今回は、本ガイドラインの「3.中等症・重症うつ病」の章に記載されている内容、
特に薬物療法を中心に解説したいと思います。

急性期における
薬物療法のポイント

本ガイドラインの基本的立場は、重症度によらず、うつ病・抑うつ状態の患者には支持的態度で接するとともに、十分な心理教育を行い、個々の患者背景に応じた適切な治療方針を取ることにあります。特に、中等症・重症のうつ病では、薬物療法がその中心的役割を担うため、抗うつ薬の使い方に留意する必要があります。本格的治療を導入する前には、患者の訴える内容を支持的に傾聴し、苦悩には共感を示し、ともに問題点を整理して、必要があれば休養を含めた日常生活上の指示を行うなどの基礎的介入を丁寧に行った上で、薬物療法やECT(modified electroconvulsive therapy)を導入するようにします。急性期における薬物療法の要点は、①治療開始前に丁寧な説明を行う、②抗うつ薬を低用量から開始する、③有害作用に注意しながら可能な限り速やかに増量する、④十分な最終投与量を投与する、⑤十分期間効果判定を待つ、ことです。
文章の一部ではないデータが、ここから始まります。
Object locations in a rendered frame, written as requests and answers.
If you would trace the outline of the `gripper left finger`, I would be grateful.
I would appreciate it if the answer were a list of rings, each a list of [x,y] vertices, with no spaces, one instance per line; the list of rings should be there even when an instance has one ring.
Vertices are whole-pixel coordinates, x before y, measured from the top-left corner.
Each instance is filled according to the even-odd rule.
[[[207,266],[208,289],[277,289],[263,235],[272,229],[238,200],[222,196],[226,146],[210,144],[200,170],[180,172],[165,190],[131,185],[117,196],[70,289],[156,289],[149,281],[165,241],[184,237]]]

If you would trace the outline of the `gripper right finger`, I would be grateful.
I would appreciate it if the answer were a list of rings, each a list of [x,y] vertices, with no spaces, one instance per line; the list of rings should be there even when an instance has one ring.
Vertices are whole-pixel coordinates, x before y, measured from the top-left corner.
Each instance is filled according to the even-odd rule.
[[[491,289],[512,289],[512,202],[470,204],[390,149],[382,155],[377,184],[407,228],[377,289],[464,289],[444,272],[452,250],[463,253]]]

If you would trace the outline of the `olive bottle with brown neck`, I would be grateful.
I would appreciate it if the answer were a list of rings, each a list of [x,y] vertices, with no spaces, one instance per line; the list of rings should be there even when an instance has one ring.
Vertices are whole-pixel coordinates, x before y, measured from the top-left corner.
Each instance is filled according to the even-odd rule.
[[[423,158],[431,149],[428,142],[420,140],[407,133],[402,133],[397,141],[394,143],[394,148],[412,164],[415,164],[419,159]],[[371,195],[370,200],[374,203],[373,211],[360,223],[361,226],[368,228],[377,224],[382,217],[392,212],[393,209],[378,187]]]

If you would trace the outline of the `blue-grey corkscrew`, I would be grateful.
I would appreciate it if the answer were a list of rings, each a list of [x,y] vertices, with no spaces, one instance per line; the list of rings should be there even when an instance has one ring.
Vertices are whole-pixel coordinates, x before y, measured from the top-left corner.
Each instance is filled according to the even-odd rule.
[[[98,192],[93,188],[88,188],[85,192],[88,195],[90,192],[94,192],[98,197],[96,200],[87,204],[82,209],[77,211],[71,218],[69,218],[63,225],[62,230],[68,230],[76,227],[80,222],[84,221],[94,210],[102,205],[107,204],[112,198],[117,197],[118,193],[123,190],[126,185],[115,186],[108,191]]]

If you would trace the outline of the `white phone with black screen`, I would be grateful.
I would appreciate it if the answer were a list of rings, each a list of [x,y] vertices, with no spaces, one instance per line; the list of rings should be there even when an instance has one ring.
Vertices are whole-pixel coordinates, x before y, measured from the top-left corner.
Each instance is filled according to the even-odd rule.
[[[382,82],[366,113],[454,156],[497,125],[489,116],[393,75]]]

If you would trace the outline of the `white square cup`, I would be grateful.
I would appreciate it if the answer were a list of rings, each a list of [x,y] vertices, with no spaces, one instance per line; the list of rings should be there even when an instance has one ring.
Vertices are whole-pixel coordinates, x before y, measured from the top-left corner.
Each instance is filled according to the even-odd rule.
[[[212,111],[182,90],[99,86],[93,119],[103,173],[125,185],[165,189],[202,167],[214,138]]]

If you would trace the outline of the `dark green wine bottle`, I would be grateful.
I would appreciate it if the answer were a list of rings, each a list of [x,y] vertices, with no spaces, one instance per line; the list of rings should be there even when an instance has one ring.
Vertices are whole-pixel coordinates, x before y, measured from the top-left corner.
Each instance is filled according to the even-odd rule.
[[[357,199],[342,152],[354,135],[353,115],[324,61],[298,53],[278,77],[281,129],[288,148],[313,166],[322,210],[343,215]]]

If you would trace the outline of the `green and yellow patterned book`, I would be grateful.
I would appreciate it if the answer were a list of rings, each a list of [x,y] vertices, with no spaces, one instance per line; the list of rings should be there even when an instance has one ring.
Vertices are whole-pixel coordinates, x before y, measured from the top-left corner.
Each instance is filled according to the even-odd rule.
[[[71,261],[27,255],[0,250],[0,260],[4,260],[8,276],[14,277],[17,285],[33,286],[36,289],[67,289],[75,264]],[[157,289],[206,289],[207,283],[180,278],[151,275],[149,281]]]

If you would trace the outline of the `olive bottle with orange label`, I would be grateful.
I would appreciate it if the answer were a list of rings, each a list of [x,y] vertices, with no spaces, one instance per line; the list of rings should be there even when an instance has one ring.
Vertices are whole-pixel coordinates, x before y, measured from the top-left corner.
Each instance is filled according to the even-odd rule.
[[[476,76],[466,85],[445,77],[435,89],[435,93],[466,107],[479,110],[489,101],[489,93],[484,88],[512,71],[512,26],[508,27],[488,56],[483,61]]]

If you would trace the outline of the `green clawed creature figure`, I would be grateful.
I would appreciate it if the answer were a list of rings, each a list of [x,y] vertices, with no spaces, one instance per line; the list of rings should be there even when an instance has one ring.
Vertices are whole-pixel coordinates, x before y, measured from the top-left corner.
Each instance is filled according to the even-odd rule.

さらに寛解維持期には、⑥十分な継続療法・維持療法を行い、⑦薬物療法の終結を急ぎすぎないこと、が重要です。

望ましい治療の考え方

本ガイドラインでは推奨する第一選択薬を一つに定めていません。患者さんの病像や背景、価値観を汲みつつ、それぞれの薬剤プロファイルを考慮して治療が計画されることが望ましいからです。
中等症に対しては、実臨床では、第一選択薬として新規抗うつ薬(SSRI,SNRI,ミルタザピン)がよく用いられていますが、TCA/non-TCA(ここでは、新規抗うつ薬以外の薬物でうつ病に保険適応をもつ薬物を一括してTCA/non-TCAと表記する)が用いられることもあります。新規抗うつ薬(SSRI,SNRI,ミルタザピン)はTCAに比べて抗コリン性有害作用、心・循環器系有害作用が軽減しており忍容性に優れているという考え方が主流であり、大部分の中等症や重症にはこのクラスから開始することが一般的です。もし、再発性抑うつエピソードの患者に対して過去に効果があった薬物があればその薬物を第一選択として考慮します。また、家族歴を注意深く聴取し、血縁者に効果のあった薬物も第一選択となる可能性があります。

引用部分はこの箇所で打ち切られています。